いきなり1年目からトップクラスの選手が加入した。

 早速、この日、東京・町田市立陸上競技場で行われる絆記録挑戦会女子1500メートルで芦田が青学大デビュー。4分23秒46でトップでゴールした。4分12秒48の自己ベスト記録に約11秒及ばなかったが、初期メンバーとして確かな第一歩をしるした。「きょうは4分20秒くらいの設定だったので、少し遅かったです。きょうは青学大のユニホームを着られて良かった」と謙虚に話した。

 男子チームと同様に原晋監督(59)が指揮を執り、今年から就任したOBの橋本崚コーチ(32)がサポートする。箱根駅伝を制した男子チームと一緒に練習を行う。「3月に合宿で走り込んだので、きょうはこんなものでしょう。しっかり、トップでゴールできたことが良かった」と評価した。

 今後、芦田は日本学生個人選手権(24~26日、神奈川・レモンガススタジアム平塚)で5000メートル、関東学生対校選手権(5月21~24日、栃木・カンセキスタジアムとちぎ)では1500メートルと5000メートルに出場する予定。「注目してもらえているので結果を残せるように頑張ります」と芦田は前向きに話した。

 原監督は「今年は2人しかいませんので、個人種目で強化します。来年は全日本大学女子駅伝(6区間38キロ)で初出場初優勝を目指します」と宣言。さらに再来年は富士山女子駅伝(全日本大学女子選抜駅伝、7区間43・4キロ)で初出場初優勝を狙う。芦田と池野も、原監督と思いは同じ。「大学4年間の目標は全日本大学駅伝と富士山女子駅伝で優勝することです」と声をそろえて話した。

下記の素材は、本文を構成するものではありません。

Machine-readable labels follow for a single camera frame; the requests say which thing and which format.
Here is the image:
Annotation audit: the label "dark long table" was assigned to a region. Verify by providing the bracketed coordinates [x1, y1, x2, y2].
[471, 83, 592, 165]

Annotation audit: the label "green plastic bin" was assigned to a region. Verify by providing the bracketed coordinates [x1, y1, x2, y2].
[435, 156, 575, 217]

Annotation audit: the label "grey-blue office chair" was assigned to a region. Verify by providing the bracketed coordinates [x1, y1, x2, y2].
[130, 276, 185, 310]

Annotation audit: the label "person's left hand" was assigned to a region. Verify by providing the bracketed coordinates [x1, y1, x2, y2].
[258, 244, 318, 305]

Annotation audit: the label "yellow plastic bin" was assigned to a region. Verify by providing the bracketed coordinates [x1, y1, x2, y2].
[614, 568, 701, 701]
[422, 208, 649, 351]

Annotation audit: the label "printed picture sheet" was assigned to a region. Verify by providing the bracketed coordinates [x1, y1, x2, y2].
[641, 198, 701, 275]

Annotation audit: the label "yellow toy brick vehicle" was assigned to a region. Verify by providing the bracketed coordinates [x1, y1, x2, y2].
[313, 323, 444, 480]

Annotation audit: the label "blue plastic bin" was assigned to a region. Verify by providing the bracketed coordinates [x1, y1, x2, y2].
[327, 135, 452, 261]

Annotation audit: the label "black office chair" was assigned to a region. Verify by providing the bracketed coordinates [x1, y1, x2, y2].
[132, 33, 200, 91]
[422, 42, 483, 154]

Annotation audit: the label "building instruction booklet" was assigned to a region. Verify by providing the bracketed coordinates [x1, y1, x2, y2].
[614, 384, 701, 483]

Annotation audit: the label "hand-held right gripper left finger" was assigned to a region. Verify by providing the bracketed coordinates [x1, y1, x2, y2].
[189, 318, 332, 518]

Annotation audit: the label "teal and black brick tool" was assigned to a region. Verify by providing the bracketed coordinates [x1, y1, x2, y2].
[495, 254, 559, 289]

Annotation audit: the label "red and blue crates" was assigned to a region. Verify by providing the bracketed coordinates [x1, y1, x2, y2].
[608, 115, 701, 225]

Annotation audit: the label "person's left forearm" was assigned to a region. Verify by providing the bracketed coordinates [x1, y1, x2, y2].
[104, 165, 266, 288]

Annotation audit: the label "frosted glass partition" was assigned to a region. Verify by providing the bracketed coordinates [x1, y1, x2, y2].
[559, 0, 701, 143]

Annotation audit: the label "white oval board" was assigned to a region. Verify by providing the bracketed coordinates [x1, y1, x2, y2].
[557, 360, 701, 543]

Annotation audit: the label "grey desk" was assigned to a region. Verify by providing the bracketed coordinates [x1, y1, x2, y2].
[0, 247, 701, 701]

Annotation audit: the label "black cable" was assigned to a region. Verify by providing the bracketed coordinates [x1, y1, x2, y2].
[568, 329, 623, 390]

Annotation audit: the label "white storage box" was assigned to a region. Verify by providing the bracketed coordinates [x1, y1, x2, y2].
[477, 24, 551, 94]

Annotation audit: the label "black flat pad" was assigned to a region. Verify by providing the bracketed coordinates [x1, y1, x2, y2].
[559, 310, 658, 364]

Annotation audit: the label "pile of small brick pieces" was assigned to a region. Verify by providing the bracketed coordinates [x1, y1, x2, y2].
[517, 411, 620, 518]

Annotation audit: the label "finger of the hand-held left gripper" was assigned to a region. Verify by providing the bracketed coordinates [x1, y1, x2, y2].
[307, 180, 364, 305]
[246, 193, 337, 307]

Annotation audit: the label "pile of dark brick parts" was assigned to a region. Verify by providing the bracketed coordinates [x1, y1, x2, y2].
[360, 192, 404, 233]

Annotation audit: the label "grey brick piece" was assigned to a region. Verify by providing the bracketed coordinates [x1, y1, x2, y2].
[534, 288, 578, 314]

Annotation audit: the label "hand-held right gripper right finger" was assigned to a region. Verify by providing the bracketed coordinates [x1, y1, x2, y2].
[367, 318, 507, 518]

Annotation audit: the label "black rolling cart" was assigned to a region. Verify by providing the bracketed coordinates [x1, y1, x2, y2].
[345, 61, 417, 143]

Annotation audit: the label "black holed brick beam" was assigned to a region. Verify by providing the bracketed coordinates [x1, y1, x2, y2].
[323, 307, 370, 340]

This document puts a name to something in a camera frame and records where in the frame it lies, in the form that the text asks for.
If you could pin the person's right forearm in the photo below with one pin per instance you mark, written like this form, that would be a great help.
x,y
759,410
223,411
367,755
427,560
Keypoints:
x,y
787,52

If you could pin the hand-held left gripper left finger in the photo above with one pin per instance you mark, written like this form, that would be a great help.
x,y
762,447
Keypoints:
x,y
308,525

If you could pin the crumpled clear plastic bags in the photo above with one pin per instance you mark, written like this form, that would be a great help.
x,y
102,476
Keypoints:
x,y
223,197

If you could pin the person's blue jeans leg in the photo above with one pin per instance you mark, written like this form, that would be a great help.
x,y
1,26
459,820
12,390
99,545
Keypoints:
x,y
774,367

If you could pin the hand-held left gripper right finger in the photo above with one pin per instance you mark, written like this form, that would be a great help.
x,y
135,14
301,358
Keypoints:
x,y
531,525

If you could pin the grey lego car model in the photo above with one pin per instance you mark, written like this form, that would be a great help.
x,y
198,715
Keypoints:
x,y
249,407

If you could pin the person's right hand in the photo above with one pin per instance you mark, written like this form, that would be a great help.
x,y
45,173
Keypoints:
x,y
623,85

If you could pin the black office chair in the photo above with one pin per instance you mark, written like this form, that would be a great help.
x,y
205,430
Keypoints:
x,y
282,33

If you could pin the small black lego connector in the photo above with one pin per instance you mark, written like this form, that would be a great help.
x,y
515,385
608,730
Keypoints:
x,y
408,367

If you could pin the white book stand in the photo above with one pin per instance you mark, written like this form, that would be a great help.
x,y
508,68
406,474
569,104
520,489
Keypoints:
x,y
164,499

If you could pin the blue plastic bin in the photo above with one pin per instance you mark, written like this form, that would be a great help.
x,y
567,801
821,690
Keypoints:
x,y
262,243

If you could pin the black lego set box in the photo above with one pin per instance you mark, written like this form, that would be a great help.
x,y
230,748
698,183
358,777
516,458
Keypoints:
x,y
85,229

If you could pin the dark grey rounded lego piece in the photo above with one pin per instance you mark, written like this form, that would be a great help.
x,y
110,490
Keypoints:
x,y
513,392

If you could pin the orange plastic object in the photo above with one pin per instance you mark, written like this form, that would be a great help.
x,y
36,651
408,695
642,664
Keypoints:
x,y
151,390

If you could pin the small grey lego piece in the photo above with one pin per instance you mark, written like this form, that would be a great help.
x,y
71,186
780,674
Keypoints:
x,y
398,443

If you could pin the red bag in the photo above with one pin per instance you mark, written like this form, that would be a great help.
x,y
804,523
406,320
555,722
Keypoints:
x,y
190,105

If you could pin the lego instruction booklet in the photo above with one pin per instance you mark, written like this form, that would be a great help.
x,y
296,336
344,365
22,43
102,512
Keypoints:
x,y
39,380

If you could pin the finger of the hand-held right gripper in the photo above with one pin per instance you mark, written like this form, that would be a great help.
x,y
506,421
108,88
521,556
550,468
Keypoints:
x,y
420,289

 陸上界を盛り上げるために、ライバルは陸上界だけに設定しない。「これまで男子長距離・駅伝界のライバルは野球界であり、サッカー界と言ってきました。女子長距離・駅伝界ではライバルは女子プロゴルフ界でしょう。青学大女子駅伝チームが中心となり、女子駅伝界を華やかな業界にしたい」と原監督は野望を明かした。